Exercise :: Write the listing below out again exactly, though only as far as the line with "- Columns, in", which is included.

Data excerpt ::
········

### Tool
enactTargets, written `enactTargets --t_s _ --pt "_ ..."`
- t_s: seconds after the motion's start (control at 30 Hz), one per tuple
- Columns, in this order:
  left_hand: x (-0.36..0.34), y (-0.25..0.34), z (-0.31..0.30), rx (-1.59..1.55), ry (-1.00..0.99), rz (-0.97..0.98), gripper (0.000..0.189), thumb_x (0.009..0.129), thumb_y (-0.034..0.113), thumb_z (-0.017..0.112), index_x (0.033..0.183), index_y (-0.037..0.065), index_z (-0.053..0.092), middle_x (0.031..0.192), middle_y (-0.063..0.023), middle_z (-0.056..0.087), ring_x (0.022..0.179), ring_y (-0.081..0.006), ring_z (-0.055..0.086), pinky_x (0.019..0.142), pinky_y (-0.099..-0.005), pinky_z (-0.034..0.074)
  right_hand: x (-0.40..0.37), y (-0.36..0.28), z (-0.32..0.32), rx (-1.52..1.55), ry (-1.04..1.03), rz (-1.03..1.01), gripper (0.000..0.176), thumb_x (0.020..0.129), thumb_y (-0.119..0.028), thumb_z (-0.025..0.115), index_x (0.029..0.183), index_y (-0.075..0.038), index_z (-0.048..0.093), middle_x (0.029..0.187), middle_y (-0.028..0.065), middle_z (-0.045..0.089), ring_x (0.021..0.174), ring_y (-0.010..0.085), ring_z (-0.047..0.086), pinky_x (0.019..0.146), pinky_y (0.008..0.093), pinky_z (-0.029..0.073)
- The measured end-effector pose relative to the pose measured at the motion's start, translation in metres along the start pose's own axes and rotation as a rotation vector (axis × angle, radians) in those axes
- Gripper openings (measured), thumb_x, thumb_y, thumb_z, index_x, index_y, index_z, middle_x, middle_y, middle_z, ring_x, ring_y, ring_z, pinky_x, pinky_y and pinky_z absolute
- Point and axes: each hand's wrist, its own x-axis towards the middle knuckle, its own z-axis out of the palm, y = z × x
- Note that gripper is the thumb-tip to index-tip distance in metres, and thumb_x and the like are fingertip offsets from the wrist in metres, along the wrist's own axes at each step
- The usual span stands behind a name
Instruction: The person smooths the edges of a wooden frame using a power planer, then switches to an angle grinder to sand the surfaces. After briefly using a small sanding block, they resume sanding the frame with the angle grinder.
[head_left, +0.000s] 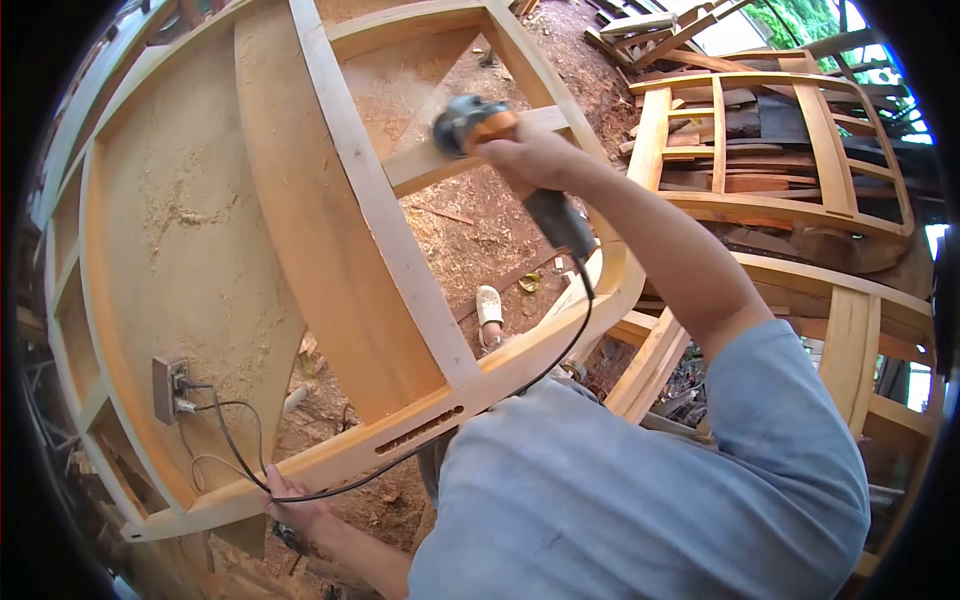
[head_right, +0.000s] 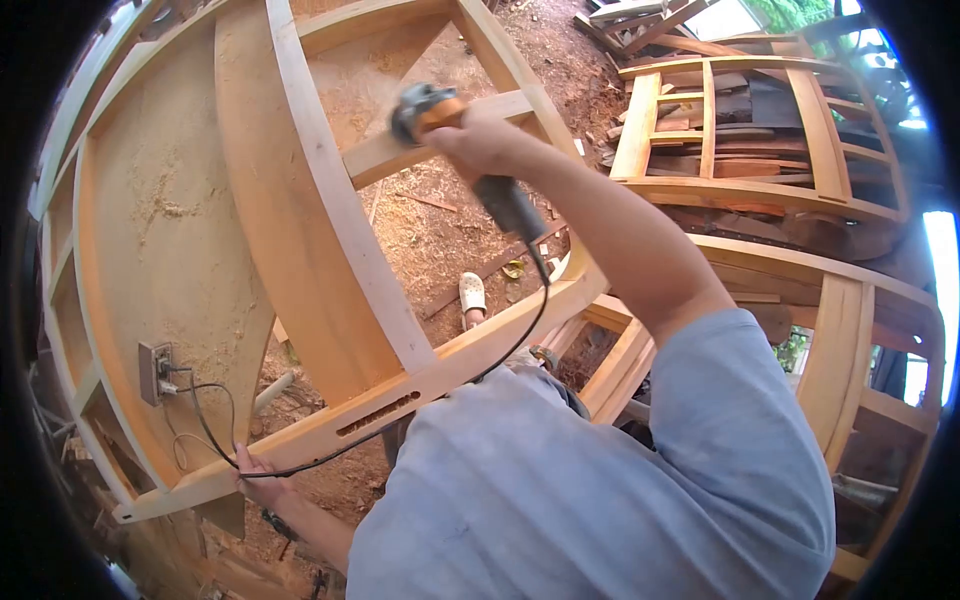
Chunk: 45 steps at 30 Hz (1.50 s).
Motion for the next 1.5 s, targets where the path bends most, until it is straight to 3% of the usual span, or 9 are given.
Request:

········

Written solution ::
### Tool
enactTargets, written `enactTargets --t_s _ --pt "_ ..."`
- t_s: seconds after the motion's start (control at 30 Hz), one per tuple
- Columns, in this order:

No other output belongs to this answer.